Your objective:
Retype each line of the data below exactly, beginning with the first and ending with the one that contains "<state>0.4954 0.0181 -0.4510". Pictures do not belong in the copy.

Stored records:
[Start of Attachment]
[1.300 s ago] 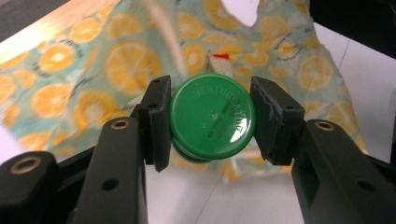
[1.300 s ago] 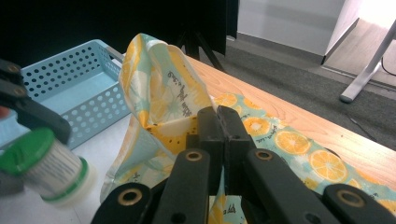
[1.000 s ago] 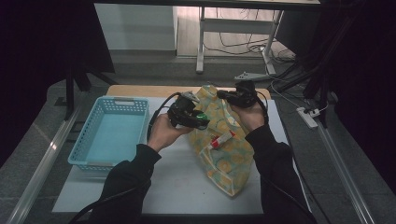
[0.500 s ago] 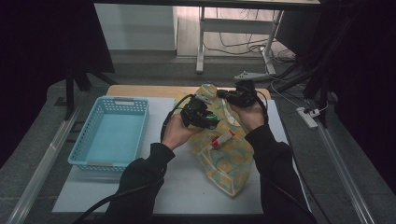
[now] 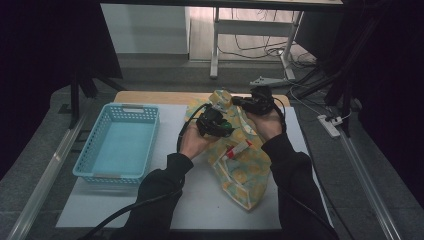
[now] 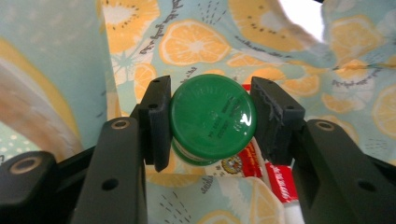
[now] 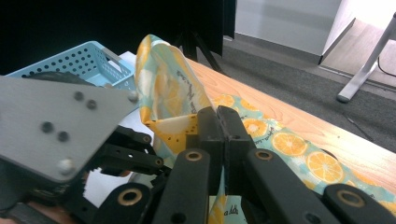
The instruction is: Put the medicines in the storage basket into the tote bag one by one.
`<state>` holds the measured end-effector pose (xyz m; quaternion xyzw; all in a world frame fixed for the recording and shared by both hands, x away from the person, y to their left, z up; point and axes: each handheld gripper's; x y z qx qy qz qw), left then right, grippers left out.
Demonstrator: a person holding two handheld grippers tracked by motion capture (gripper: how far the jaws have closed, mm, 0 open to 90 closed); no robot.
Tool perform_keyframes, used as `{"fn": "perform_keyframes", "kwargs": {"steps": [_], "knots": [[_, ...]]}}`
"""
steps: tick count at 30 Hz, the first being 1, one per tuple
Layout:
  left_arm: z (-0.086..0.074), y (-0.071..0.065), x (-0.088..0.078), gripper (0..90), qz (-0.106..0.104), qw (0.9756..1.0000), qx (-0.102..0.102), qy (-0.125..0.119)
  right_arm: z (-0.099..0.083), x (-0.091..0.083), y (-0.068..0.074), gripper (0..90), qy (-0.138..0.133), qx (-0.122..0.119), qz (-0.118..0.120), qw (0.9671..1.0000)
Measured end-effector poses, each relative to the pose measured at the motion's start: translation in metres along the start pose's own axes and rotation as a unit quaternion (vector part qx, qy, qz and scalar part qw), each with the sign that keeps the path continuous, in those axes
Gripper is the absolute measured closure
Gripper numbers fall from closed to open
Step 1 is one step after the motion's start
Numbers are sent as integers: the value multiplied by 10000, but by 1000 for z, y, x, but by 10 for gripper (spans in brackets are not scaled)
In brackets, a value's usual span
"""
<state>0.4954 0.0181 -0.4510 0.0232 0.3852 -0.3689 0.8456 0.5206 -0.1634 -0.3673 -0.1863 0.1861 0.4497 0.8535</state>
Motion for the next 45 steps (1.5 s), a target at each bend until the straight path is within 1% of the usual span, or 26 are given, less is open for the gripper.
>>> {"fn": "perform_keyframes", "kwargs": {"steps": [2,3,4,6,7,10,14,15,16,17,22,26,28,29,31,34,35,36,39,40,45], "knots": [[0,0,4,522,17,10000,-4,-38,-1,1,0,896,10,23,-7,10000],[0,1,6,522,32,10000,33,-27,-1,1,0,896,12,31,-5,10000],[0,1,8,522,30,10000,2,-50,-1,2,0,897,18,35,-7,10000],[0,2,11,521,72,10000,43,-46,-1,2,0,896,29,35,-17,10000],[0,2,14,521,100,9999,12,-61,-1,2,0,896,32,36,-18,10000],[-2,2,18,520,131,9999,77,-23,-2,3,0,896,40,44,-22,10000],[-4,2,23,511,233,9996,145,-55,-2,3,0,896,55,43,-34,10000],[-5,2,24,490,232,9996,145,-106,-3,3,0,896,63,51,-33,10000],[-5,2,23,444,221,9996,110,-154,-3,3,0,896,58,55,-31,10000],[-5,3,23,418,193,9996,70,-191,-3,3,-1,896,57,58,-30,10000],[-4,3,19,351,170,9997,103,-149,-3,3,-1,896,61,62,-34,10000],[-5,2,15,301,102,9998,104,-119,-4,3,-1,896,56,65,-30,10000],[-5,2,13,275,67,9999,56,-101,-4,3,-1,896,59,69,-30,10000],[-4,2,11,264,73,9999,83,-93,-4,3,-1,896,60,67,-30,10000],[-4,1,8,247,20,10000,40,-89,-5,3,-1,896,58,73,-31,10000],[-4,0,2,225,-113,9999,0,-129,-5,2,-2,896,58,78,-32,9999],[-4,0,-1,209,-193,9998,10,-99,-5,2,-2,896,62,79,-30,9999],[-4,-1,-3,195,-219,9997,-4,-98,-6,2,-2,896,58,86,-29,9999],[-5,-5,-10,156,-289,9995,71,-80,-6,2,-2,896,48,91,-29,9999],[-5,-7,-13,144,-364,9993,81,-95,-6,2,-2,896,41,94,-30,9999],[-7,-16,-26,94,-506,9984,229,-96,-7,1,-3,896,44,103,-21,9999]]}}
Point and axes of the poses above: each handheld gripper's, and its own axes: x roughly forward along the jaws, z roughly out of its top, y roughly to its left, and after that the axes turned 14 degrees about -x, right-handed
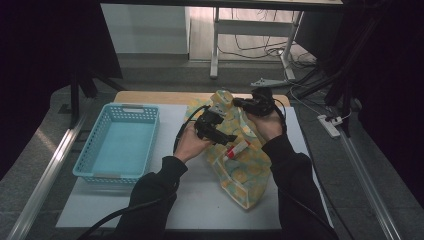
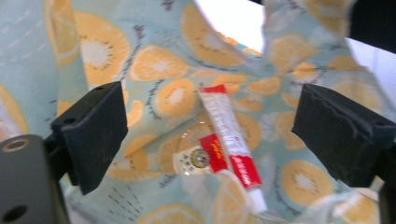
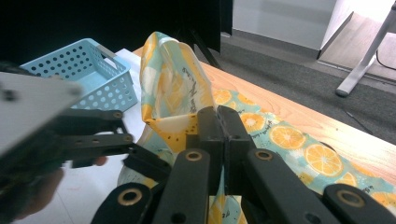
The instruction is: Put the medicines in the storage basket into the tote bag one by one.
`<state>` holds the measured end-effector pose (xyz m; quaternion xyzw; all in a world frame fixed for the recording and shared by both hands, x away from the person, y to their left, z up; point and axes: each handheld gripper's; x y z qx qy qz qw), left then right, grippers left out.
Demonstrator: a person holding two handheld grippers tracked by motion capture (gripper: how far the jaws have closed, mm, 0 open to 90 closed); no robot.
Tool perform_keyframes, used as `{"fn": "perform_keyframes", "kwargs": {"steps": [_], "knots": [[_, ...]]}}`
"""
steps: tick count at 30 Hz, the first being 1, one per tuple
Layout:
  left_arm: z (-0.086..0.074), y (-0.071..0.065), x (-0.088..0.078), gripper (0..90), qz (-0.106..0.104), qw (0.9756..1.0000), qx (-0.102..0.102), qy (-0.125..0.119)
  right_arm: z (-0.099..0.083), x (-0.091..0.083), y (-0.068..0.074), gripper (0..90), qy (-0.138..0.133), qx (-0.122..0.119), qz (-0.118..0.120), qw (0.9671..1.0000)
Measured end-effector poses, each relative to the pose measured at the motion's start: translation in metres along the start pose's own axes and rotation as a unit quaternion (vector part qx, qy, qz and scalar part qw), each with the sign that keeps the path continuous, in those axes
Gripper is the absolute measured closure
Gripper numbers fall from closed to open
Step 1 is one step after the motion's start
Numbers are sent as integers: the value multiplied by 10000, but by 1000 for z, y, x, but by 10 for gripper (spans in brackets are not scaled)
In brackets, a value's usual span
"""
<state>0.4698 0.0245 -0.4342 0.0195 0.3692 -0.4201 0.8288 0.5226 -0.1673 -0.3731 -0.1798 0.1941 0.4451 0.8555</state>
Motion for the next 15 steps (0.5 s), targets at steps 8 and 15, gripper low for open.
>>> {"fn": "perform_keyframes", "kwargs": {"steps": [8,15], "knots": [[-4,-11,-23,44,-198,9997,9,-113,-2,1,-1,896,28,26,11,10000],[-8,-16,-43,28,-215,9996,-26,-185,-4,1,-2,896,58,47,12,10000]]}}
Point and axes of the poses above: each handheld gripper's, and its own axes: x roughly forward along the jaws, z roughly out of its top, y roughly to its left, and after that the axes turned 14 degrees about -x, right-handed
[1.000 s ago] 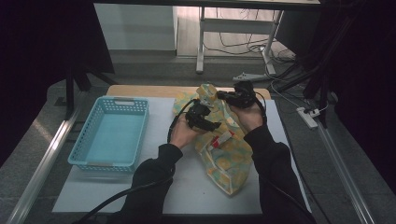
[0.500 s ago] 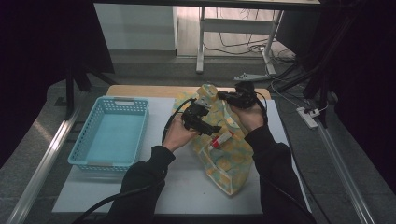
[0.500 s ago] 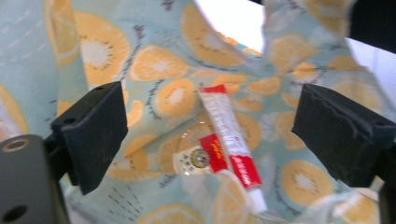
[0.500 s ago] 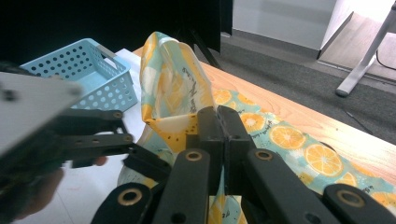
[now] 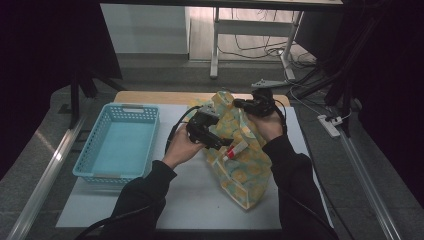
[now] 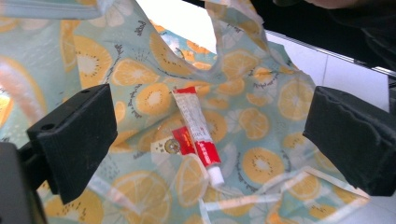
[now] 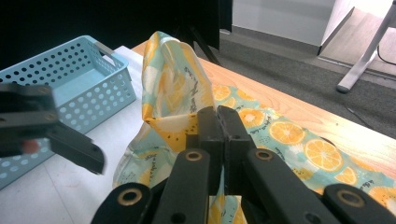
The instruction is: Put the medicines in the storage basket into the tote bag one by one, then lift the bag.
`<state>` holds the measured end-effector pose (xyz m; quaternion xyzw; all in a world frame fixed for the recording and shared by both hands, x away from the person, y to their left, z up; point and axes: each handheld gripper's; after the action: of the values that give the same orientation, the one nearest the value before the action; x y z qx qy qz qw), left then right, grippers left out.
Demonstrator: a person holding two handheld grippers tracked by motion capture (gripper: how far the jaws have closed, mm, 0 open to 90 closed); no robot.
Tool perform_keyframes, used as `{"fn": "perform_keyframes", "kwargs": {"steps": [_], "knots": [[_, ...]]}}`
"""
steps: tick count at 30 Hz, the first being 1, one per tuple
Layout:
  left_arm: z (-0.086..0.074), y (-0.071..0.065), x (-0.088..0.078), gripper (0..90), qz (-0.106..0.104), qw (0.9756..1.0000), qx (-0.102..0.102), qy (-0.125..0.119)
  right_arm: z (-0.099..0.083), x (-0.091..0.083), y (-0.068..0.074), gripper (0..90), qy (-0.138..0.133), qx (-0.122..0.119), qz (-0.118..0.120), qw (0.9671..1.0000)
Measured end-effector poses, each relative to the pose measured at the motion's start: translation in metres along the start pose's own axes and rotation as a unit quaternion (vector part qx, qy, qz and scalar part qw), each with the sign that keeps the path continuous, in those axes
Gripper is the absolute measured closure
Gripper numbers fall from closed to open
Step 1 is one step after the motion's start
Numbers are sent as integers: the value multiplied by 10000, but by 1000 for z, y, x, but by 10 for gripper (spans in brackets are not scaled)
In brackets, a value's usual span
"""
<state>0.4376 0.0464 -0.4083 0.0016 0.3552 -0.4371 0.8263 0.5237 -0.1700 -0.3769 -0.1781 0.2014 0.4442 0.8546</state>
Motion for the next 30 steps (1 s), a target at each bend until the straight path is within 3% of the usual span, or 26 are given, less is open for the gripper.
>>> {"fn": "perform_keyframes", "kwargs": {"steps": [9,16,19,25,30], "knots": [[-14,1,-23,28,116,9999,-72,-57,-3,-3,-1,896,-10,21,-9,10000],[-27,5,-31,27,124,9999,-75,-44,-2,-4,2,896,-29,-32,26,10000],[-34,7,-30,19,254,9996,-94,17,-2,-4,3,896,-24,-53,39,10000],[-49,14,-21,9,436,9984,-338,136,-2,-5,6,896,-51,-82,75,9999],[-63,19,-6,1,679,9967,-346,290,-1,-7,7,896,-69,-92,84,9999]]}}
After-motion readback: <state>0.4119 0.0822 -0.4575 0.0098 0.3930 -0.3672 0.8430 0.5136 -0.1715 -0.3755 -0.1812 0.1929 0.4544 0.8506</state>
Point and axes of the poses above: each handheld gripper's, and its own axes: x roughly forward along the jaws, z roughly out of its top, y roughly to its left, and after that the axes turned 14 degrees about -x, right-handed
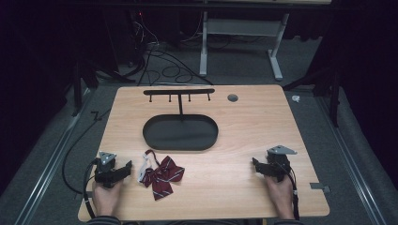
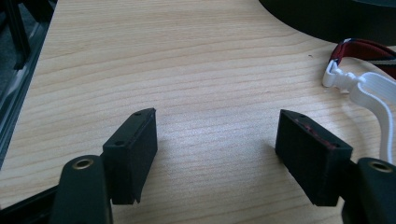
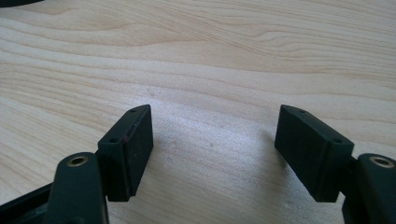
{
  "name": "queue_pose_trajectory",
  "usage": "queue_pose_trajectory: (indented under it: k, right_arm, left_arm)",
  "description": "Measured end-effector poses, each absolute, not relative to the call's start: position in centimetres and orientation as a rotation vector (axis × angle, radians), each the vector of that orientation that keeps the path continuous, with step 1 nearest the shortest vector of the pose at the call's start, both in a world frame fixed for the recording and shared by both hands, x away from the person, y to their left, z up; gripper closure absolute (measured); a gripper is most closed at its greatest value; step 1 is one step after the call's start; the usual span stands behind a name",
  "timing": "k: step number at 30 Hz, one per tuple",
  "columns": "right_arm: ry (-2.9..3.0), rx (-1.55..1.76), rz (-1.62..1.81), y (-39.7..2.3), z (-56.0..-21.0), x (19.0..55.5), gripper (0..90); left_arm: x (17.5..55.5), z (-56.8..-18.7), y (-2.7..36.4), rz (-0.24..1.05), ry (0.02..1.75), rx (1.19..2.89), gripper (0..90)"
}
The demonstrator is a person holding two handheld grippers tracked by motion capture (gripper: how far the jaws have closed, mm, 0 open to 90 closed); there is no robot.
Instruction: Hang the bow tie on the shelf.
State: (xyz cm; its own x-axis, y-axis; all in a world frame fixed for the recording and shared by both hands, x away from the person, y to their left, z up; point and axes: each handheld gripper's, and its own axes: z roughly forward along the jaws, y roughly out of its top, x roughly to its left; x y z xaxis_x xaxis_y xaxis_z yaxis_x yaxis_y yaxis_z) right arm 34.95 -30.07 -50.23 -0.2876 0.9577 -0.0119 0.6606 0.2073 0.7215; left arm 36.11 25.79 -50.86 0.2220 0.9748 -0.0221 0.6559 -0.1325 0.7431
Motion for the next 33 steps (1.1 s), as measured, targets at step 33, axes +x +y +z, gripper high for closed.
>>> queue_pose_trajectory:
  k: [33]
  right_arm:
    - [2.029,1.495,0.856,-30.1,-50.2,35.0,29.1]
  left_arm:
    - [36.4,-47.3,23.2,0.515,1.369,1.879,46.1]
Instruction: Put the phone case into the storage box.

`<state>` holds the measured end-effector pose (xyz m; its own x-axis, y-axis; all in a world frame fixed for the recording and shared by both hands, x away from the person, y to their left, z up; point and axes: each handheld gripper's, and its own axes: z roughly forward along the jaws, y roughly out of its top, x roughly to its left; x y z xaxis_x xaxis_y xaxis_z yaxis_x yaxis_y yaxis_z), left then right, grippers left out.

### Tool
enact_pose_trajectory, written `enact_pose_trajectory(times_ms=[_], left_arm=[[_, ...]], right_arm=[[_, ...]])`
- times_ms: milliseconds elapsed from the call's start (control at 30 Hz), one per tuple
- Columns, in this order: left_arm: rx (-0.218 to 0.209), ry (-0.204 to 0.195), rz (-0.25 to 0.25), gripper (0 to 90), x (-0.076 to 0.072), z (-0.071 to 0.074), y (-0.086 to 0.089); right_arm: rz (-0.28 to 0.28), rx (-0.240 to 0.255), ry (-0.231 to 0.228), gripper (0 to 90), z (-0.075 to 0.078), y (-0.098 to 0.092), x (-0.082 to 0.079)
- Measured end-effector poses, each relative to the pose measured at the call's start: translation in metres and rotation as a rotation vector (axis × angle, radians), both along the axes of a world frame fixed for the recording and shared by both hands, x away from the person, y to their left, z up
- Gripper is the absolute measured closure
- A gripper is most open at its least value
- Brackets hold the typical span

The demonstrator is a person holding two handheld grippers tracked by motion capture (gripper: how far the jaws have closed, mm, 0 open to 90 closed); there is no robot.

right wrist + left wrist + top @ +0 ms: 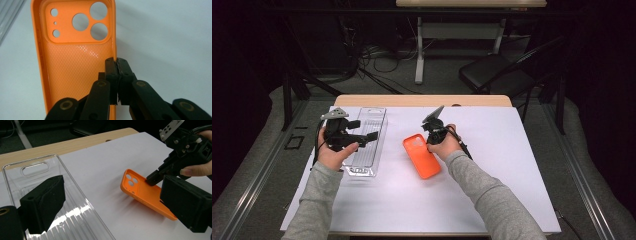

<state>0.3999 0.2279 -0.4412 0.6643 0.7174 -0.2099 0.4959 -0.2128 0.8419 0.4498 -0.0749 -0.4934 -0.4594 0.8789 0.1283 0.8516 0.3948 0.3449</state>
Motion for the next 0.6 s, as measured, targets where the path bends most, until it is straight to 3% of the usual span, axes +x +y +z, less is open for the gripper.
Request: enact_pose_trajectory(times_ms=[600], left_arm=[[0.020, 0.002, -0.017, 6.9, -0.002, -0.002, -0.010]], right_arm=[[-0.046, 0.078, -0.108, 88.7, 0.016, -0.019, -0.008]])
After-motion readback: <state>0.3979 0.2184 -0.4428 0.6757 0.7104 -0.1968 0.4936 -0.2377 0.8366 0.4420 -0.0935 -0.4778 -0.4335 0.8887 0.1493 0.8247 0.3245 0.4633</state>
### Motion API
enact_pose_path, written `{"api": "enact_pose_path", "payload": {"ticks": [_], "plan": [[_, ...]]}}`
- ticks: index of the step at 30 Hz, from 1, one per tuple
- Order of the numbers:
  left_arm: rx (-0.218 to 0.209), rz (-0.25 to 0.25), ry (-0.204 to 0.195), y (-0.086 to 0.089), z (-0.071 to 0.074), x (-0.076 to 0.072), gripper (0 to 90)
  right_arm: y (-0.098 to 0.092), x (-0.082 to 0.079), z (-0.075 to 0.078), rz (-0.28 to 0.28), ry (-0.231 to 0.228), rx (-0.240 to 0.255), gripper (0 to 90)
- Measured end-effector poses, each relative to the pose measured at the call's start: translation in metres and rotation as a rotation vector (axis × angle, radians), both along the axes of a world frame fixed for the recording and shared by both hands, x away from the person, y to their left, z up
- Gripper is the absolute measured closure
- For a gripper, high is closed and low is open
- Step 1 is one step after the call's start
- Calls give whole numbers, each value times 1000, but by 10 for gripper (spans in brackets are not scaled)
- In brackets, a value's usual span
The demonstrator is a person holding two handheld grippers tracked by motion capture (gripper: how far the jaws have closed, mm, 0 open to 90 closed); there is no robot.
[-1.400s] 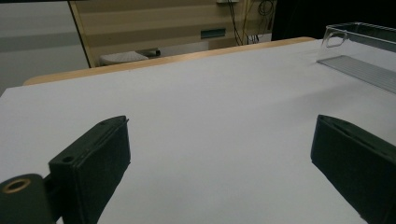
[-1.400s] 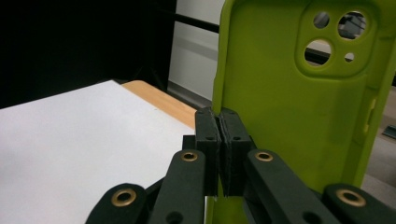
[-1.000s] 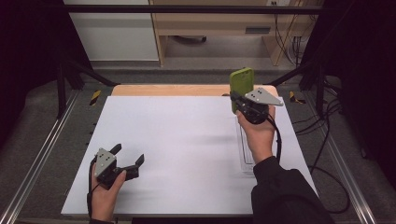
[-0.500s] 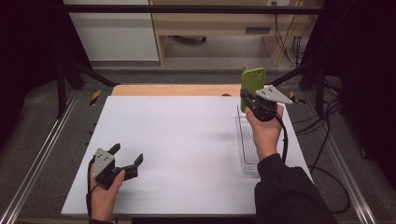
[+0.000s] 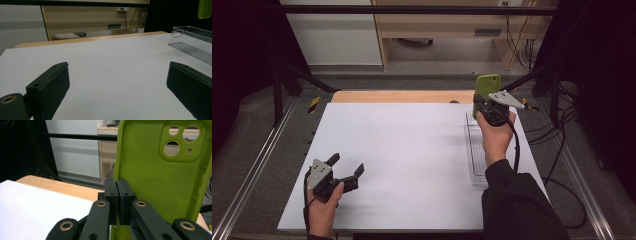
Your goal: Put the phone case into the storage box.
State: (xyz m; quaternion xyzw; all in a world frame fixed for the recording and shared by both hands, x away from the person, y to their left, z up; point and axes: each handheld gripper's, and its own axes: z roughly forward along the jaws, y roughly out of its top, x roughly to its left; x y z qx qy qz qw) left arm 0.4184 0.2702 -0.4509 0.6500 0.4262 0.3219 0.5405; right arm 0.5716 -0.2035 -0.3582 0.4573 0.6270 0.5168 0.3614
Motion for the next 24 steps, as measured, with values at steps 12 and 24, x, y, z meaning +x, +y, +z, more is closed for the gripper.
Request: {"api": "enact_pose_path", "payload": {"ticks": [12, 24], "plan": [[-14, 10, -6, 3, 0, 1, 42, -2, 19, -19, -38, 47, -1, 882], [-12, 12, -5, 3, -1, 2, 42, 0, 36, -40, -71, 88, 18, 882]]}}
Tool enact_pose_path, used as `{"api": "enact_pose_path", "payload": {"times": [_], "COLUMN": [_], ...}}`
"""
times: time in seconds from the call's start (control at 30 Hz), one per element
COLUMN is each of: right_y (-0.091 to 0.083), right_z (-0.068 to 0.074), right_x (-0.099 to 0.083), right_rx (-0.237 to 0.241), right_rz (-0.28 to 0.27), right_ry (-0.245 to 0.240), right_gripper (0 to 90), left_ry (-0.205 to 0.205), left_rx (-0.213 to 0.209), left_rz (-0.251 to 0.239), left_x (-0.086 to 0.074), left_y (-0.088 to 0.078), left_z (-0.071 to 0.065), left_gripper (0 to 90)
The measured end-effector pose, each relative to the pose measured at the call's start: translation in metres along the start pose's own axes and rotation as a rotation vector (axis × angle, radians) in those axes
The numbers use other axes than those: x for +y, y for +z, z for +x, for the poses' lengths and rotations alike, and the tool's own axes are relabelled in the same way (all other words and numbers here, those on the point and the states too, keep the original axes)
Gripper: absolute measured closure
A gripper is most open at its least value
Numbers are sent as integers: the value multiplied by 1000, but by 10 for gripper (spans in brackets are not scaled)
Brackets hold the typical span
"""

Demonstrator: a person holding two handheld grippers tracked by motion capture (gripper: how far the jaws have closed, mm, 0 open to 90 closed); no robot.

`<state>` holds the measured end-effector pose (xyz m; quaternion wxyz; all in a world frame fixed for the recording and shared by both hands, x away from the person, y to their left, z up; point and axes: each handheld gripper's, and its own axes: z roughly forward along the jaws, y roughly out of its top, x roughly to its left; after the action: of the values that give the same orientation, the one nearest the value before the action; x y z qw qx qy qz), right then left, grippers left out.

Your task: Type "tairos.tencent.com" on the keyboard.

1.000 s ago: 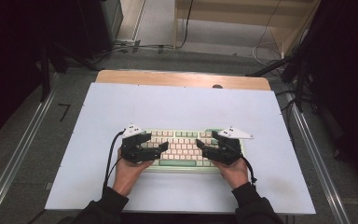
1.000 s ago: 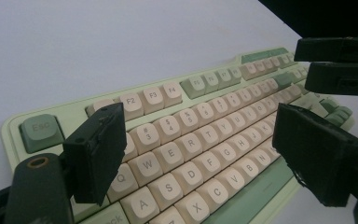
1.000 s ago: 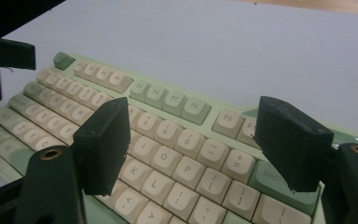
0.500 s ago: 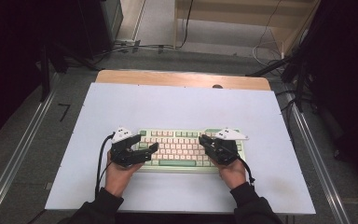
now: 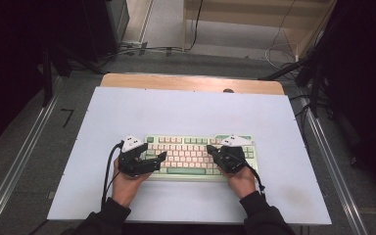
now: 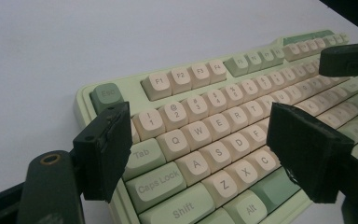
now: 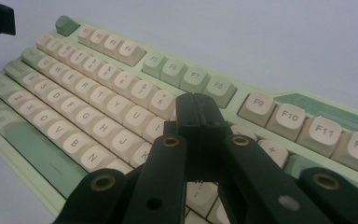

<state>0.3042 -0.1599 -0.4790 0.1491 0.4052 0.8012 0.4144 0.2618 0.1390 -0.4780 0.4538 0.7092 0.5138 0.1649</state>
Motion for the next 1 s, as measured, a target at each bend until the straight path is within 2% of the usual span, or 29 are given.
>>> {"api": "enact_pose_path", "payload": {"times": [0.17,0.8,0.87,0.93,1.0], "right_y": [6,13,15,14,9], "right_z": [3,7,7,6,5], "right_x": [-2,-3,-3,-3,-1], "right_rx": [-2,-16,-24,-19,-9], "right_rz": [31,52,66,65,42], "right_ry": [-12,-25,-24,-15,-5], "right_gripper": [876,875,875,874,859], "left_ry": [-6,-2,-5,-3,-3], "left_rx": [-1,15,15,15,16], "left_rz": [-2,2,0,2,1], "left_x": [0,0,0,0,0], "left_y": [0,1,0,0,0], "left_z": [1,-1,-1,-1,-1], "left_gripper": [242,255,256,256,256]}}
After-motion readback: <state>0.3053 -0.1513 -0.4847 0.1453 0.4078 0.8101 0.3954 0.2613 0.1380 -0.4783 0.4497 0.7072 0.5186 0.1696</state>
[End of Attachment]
Result:
[1.300 s ago] 
[1.300 s ago] 
[1.000 s ago] 
[0.500 s ago] 
[now] 
[now] 
[now] 
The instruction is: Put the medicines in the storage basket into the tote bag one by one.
`<state>` holds the measured end-effector pose (xyz m; quaternion xyzw; all in a world frame fixed for the recording and shared by both hands, x away from the person, y to their left, z up; point and axes: each handheld gripper's; x y z qx qy qz qw), left then right, grippers left out.
Demonstrator: a person holding two handheld grippers tracked by motion capture (gripper: how far the jaws have closed, mm, 0 open to 90 closed); no robot.
Tool perform_keyframes, used as `{"fn": "perform_keyframes", "kwargs": {"steps": [_], "knots": [[_, ...]]}}`
"""
steps: tick count at 30 Hz, the first being 1, one per tuple
Layout:
  left_arm: z (-0.086..0.074), y (-0.071..0.065), x (-0.088..0.078), gripper (0..90), qz (-0.106..0.104), qw (0.9756..1.0000), qx (-0.102..0.102), qy (-0.125..0.119)
  right_arm: z (-0.099..0.083), x (-0.091..0.083), y (-0.068..0.074), gripper (0..90), qy (-0.138..0.133), qx (-0.122..0.119), qz (-0.118..0.120), qw (0.9671..1.0000)
Measured end-effector poses, each relative to the pose measured at the motion's start: translation in metres along the start pose's own axes and rotation as a unit quaternion (vector part qx, qy, qz and scalar part qw), each with the sign that keeps the path continuous, in those axes
Gripper is the absolute measured closure
Gripper numbers fall from closed to open
Step 1 is one step after the motion's start
Numbers are sent as integers: the value multiplied by 10000, but by 1000 for z, y, x, but by 10 for gripper (spans in brackets are not scaled)
In brackets, a value's usual span
"""
<state>0.4954 0.0181 -0.4510 0.0232 0.3852 -0.3689 0.8456 0.5206 -0.1634 -0.3673 -0.1863 0.1861 0.4497 0.8535</state>

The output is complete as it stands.